There were no significant differences in re-infarction, nonfatal stroke/transient ischemic attack or cardiovascular mortality rates between groups. However, the occurrence of unstable angina, the composite endpoints MACE and re-hospitalization for unstable angina or heart failure were significantly higher in diabetics, with the following odds ratios 6.89 (95% CI, 1.35-35.19), 4.23 (95% CI 1.43-12.53) and 4.82 (95% CI 1.52-15.30), respectively.Regarding baseline circulating EPCs levels, patients with unstable angina, unplanned PCI or MACE during follow-up presented significantly lower levels of CD45dimCD34+KDR+ and CD45dimCD133+KDR+ EPCs. Levels of the CD45dimCD133+KDR+CXCR4+ EPCs subpopulation were also significantly reduced, at baseline, in patients who underwent unstable angina or MACE during the 2-year follow-up period (Figure 7). Additionally, the Kaplan–Meier survival curves for freedom from MACE according to EPCs levels showed a significantly lower event-free survival rate in patients with lower EPCs levels in the early phases of AMI (log-rank test, p = 0.023 for CD45dimCD34+KDR+ EPCs and log-rank test, p = 0.004 for CD45dimCD133+KDR+ cells) (Figure 8).
Discussion
There were four major findings in the present study. First, we confirmed that, in the acute phase of a MI, diabetic patients present dramatically reduced levels of circulating EPCs by comparison with nondiabetics. Second, this study showed for the first time that even pre-diabetes reduces EPCs response to an AMI, since EPCs levels were significantly reduced in pre-diabetics and further reduced in diabetics as compared with patients with NGM. Third, previous chronic insulin therapy (but not oral antidiabetic drugs) seems to attenuate the deficit in circulating EPCs seen in diabetic patients with an AMI. Finally, we have demonstrated that the degree of glycemic control is an important determinant of circulating EPCs numbers in the setting of an AMI.
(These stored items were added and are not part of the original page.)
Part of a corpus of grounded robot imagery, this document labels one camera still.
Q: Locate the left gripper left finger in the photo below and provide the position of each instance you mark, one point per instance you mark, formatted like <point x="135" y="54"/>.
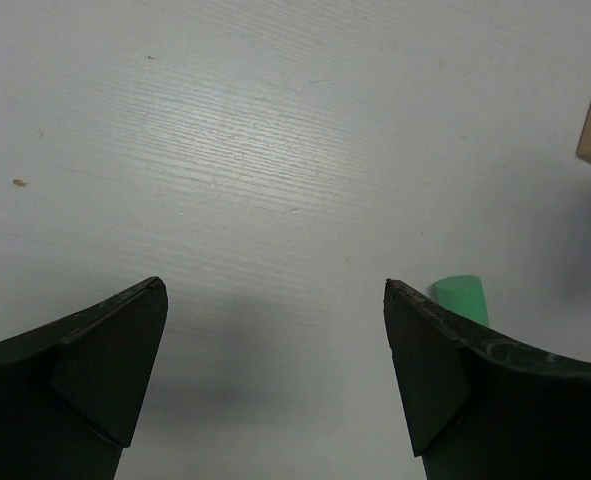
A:
<point x="71" y="391"/>

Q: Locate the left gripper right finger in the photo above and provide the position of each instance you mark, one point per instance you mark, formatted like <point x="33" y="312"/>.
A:
<point x="481" y="405"/>

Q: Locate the green block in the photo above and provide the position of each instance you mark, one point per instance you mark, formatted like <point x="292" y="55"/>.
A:
<point x="463" y="295"/>

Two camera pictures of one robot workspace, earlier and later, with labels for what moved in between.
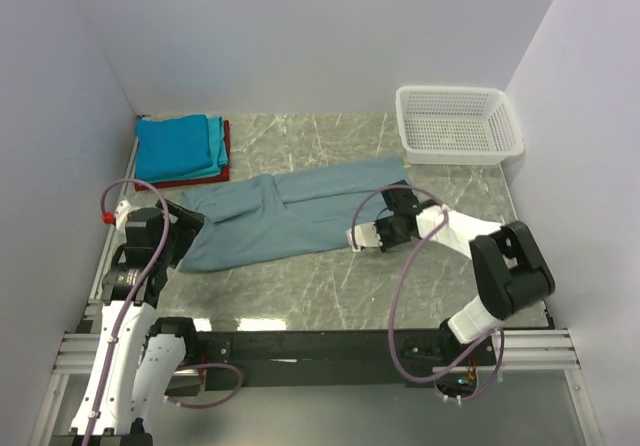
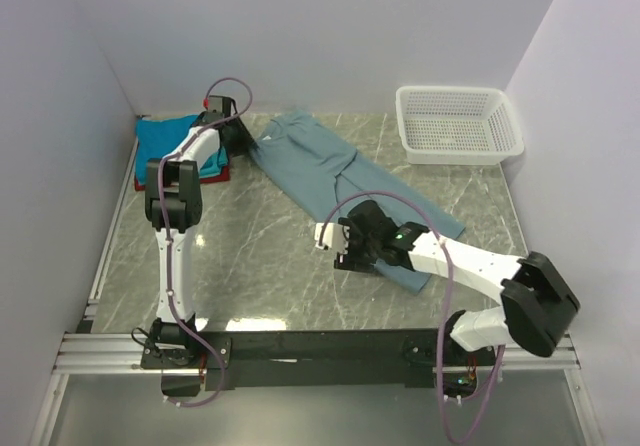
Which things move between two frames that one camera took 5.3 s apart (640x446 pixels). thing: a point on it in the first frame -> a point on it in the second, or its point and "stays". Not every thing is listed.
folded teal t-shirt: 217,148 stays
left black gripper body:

An AMI is a recognized pathological stimulus for EPCs mobilization. In fact, patients with AMI present significantly increased numbers of circulating EPCs as compared with control subjects or with patients with stable angina [8]. It has been shown that circulating EPCs increase immediately after the onset of an AMI, with a subsequent peak at day 5 and a rapid decline thereafter, normalizing within 2 months [21,22]. Circulating EPCs constitute a key endogenous repair mechanism to counteract ongoing endothelial cell injury, replace dysfunctional endothelium, and enhance tissue repair after ischemic vascular injury [23]. Of note, depletion of circulating EPCs pool and impaired migratory activity of these progenitor cells have been shown to be predictive of future adverse cardiovascular events [24,25]. In accordance with these previous studies, our work showed that freedom from MACE following an AMI was significantly poorer in patients with lower baseline EPCs levels.
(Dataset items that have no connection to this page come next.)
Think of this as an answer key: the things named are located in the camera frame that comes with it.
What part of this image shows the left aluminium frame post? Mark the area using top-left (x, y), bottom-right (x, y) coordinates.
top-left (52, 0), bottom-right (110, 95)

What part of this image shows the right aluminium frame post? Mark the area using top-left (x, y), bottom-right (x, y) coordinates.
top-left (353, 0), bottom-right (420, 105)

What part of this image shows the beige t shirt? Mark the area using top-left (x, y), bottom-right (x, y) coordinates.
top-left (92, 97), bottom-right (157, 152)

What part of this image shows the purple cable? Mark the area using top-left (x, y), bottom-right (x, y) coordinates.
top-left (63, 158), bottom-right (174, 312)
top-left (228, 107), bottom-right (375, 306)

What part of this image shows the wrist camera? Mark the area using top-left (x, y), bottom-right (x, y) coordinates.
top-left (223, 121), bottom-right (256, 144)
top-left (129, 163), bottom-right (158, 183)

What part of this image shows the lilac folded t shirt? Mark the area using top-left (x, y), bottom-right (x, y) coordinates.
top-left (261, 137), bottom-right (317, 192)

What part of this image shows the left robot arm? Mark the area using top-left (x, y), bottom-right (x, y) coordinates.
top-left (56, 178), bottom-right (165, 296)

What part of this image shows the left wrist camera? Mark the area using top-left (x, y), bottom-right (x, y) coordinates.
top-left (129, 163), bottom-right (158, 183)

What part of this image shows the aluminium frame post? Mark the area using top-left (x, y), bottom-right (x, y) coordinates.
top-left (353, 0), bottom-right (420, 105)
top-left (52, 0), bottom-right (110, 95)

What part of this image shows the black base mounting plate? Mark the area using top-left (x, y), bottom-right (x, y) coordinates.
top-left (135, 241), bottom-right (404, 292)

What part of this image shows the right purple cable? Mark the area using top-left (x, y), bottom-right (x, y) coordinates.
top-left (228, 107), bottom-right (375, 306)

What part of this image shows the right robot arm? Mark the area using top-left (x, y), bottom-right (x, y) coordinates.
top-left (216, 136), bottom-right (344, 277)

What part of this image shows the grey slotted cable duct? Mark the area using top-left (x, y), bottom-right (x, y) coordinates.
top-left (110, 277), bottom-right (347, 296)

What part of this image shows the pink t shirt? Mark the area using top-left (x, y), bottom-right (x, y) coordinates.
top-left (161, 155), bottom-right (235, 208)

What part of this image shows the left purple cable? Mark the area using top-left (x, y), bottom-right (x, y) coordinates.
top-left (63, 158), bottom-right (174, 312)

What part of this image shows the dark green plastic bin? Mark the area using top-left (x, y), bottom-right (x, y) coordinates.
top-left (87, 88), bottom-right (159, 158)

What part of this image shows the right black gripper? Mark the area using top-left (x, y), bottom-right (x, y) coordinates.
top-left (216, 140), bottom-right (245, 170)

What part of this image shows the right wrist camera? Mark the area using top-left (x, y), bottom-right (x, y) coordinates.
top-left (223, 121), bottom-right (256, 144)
It has been extensively demonstrated that patients with DM have a profound reduction of EPCs levels in peripheral blood, which has been correlated with the high cardiovascular morbidity and mortality associated with diabetes [10,26]. Additionally, reduced EPCs numbers have been independently associated with impaired myocardial function in diabetic patients [27]. Fadini et al. have demonstrated in diabetic animals, a deficient EPCs mobilization and impaired compensatory angiogenesis after hindlimb ischaemia-reperfusion injury [28]. However, in the clinical setting of AMI, and despite the important vascular protective role of EPCs, to date, only three clinical studies have studied the dynamics of EPCs mobilization in diabetic patients [21,22,29]. In those studies, circulating EPCs levels were decreased in diabetics [21,22] (or hyperglycemic patients, in the Marfella et al. study) [29] compared with non-diabetic patients immediately after the onset of AMI (day 1). Moreover, it has been demonstrated that the peak level of circulating EPCs was delayed in diabetic patients compared with that of nondiabetic patients (from day 5 in nondiabetic patients to day 7 in diabetic patients) [21,22]. Consistent with these previous studies, the present work confirmed that circulating EPCs levels were strikingly reduced in the early phases of an AMI in diabetic patients as compared with nondiabetic patients. Of note, this importantly reduction in EPCs levels seen in diabetic patients does not seem justified by differences in myocardial ischemia or different coronary revascularization procedures between groups, as values of troponin I (a highly specific marker of myocardial injury) and coronary revascularization were similar in diabetic and nondiabetic patients.
It has become evident that circulating EPCs numbers were inversely correlated to the severity of CAD [30,31]. However, in the present study the huge difference in EPCs levels between AMI diabetics and nondiabetics cannot be explained by differences in CAD severity, since there were no significant differences in the extension of coronary stenosis between both groups.
A large body of evidence links classical cardiovascular risk factors, such as hypertension, with reduction in circulating EPCs [32]. In this study population, diabetics presented a significantly higher prevalence of hypertension that could exacerbate the difference in EPCs levels as compared with nondiabetics. However, diabetics were also more frequently treated with drugs that recognizably increase circulating EPCs numbers, such as ACE-inhibitors and ARBs, what would counterbalance the possible reduction on EPCs numbers due to the higher prevalence of hypertension [14].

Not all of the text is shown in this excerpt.